* **INSTRUCTIONS TO FOLLOW**: From the listing below, pull out all lines with "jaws" in them.

◇ ◇ ◇ ◇

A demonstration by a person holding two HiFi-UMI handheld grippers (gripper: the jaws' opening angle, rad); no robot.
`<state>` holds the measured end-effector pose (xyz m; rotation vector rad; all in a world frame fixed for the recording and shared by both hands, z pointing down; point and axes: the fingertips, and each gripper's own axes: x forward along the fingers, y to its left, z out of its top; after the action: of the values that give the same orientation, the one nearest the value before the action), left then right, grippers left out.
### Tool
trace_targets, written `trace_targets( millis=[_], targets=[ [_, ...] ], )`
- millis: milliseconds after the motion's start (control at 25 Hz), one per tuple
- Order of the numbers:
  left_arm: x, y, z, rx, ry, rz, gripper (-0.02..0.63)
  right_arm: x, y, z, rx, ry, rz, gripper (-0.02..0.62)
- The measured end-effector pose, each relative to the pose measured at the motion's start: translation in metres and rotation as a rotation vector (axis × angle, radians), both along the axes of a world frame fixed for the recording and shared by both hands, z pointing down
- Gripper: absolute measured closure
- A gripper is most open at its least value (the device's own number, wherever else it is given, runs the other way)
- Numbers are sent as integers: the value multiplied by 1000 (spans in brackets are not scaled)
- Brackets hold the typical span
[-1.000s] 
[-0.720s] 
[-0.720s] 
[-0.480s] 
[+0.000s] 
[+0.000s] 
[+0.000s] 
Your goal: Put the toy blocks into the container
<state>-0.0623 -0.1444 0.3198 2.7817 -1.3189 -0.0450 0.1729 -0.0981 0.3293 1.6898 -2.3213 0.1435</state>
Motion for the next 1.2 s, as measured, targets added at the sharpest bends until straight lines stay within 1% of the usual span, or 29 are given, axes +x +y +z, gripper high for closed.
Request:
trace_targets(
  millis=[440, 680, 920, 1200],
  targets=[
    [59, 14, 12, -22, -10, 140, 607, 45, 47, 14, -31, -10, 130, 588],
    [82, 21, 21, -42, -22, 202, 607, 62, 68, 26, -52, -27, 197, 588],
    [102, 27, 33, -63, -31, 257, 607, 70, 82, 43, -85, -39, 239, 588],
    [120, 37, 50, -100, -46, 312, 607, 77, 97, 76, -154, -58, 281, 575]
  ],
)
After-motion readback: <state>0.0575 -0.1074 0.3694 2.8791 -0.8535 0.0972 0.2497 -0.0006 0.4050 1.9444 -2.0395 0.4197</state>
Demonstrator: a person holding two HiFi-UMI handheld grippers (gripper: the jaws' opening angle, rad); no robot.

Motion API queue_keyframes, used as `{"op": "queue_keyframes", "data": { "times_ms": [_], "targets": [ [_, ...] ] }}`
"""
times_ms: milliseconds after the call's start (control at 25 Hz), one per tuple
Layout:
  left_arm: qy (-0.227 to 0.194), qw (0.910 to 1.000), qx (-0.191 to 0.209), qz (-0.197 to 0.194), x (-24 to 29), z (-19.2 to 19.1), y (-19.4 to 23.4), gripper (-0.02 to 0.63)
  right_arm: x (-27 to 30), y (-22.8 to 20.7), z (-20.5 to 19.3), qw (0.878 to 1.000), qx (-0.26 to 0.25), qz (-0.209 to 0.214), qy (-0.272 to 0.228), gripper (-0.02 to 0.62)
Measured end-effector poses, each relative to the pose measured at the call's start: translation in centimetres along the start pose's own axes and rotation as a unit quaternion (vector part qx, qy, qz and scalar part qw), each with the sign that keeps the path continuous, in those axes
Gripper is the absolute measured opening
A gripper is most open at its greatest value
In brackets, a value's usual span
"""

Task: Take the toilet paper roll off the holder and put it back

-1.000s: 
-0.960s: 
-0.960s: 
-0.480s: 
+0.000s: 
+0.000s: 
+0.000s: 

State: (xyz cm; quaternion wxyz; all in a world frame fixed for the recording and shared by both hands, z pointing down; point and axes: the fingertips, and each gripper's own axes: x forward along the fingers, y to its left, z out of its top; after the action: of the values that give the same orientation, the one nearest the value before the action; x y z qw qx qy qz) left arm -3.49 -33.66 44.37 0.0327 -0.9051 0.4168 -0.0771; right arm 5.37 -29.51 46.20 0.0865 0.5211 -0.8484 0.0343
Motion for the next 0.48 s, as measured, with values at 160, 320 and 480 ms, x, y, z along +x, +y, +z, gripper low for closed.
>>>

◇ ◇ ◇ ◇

* **SOLUTION TO THIS PROBLEM**:
A demonstration by a person holding two HiFi-UMI handheld grippers (gripper: the jaws' opening angle, rad); no robot.
Demonstrator: a person holding two HiFi-UMI handheld grippers (gripper: the jaws' opening angle, rad); no robot.

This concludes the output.